Groupe Monsun

Le Groupe Monsun (Gruppe Monsun en allemand ou Monsoon Group en anglais) est une force opérationnelle de type Rudeltaktik (meute de loups) composée de sous-marins allemands ayant opéré dans les océans Pacifique et Indien pendant la Seconde Guerre mondiale[1]. Après 1944, les submersibles du Gruppe Monsun ont été placés sous l'autorité du commandement des U-Boote du Sud-est asiatique.

L'U-848 s'apprêtait à rejoindre le groupe Monsun lorsqu'il est photographié par un avion américain attaquant. Il est coulé peu après corps et biens ().

L'océan Indien était le seul théâtre de guerre où les forces allemandes et japonaises ont combattu de manière coordonnée. Afin d'éviter des incidents entre Allemands et Japonais, les attaques sur tout type de sous-marins étaient strictement interdites[2]. Au total, 41 sous-marins de tous types, dont des transports, ont été déployés dans cette zone ; un grand nombre d'entre eux ont toutefois été perdus et seul quelques-uns sont parvenus à rentrer en Europe[3],[4].
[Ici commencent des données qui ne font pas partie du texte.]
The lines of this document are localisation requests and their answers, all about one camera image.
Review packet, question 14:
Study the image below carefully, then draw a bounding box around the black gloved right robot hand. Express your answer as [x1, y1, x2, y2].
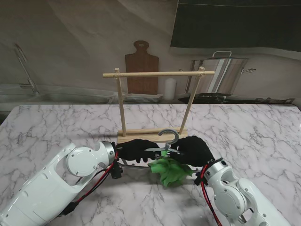
[170, 136, 215, 170]

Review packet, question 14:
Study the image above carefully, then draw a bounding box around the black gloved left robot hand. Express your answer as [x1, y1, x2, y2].
[115, 138, 161, 164]

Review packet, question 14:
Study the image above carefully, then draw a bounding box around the green microfibre towel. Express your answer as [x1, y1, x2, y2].
[147, 152, 194, 188]

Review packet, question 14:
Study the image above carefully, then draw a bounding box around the grey plastic clothes hanger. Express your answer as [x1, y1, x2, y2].
[117, 129, 201, 175]

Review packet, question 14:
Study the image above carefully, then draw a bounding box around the wooden hanging rack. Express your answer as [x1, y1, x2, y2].
[102, 66, 215, 144]

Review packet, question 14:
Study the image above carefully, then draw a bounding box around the printed white bottle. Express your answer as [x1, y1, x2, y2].
[164, 77, 177, 100]

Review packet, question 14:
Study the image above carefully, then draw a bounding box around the printed steel stock pot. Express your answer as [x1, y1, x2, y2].
[185, 50, 256, 96]

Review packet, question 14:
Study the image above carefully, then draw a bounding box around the brown printed cutting board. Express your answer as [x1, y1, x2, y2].
[124, 40, 160, 95]

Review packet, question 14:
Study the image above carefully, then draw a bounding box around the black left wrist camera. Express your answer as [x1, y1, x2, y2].
[110, 162, 124, 180]

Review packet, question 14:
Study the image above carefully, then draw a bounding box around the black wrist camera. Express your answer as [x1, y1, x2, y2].
[110, 162, 124, 180]
[193, 170, 206, 187]

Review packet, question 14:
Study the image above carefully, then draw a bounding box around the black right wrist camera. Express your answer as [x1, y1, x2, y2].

Routes commerciales de l'océan Indien

L'océan Indien était considéré comme d'importance stratégique, avec l'Inde et les routes de navigation et les matières premières stratégiques dont les Britanniques avaient besoin pour l'effort de guerre Dans les premières années de la guerre, des navires marchands armés et des cuirassés de poche allemands avaient coulé un certain nombre de navires de commerce dans l'océan Indien. Cependant, au fur et à mesure de la progression de la guerre, il devenait de plus en plus difficile pour eux d'opérer dans la région, et en 1942, la plupart d'entre eux étaient soit coulés ou dispersés. Dès 1941, un déploiement des sous-marins dans cette région est envisagé, mais en raison du succès des premières et secondes période des « temps heureux » allemands, l'envoi de submersibles dans l’océan Indien s'est avéré inutile. Il n’existait pas non plus de bases étrangères dans lesquelles ces unités pourraient opérer et être réapprovisionnées ; celles-ci auraient donc opéré à la limite de leur rayon d'action. En conséquence, les Allemands se sont principalement concentrés sur leur campagne sous-marine dans l'Atlantique Nord.

L'entrée du Japon dans la guerre en 1941 entraîne la capture de colonies européennes du Sud-Est asiatique telles que la Malaisie britannique et les Indes orientales néerlandaises. En mai et , des sous-marins japonais ont commencé à opérer dans l'océan Indien et ont engagé des forces britanniques à Madagascar. Les Britanniques avaient envahi l'île contrôlée par la France vichyste afin d'empêcher qu'elle ne tombe sous les ambitions de l’Allemagne ou entre les mains des Japonais - cependant, le Japon n'a jamais émis le souhait (d'après les évaluations d'après-guerre) d'ajouter Madagascar dans sa propre sphère d'influence.

Matières premières stratégiques pour l'Axe

L'UIT-24 (l'ancien sous-marin italien Comandante Cappellini au Japon en 1944.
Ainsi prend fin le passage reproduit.